#### Task description:
Repeat exactly, and only, the lines below starting at the line that contains "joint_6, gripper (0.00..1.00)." and ending at the line that contains "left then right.", inclusive of both.

_____

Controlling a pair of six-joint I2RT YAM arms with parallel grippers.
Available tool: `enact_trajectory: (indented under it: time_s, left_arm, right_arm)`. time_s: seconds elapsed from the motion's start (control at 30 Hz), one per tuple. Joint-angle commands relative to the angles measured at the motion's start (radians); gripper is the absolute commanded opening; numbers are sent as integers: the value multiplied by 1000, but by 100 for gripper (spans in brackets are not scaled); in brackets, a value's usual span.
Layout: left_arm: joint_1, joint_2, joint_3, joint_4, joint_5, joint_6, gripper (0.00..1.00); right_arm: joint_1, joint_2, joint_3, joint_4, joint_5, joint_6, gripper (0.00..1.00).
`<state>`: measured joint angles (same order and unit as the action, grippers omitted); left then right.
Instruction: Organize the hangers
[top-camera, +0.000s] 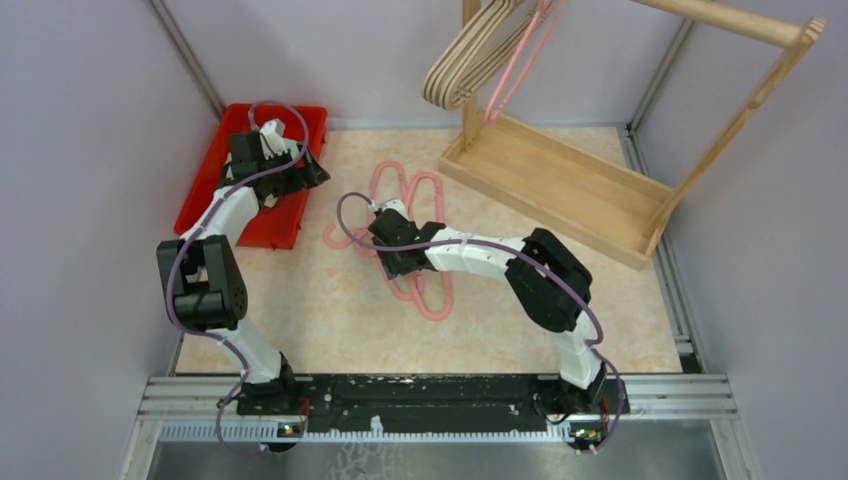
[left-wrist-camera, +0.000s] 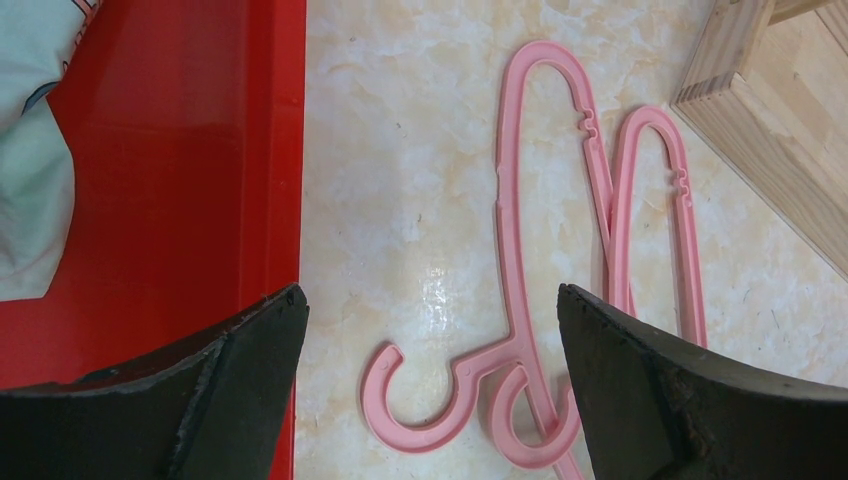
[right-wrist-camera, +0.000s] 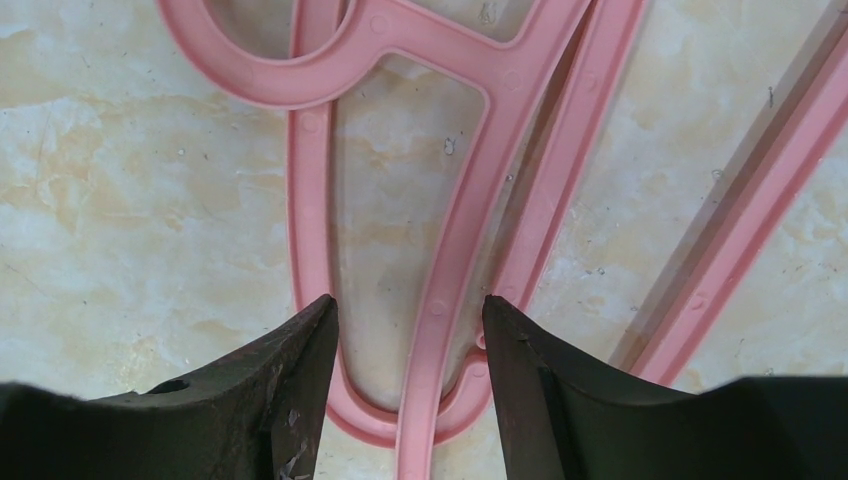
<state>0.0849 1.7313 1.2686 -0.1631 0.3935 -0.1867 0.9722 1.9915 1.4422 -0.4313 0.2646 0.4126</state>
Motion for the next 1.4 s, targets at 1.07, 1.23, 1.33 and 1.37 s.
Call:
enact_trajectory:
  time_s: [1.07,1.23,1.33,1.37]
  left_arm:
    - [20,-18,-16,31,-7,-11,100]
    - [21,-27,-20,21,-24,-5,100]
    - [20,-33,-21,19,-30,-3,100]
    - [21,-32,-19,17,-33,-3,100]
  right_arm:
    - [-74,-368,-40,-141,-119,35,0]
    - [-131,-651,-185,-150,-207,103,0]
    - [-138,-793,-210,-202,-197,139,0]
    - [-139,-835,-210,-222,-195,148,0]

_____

#### Result below:
Layout: left_arm: joint_1, joint_2, joint_3, joint_4, joint_5, joint_6, gripper (0.00..1.00); right_arm: joint_1, joint_2, joint_3, joint_4, joint_5, joint_6, gripper (0.00..1.00).
`<state>`: measured joint angles (same order and unit as the action, grippers omitted); left then right.

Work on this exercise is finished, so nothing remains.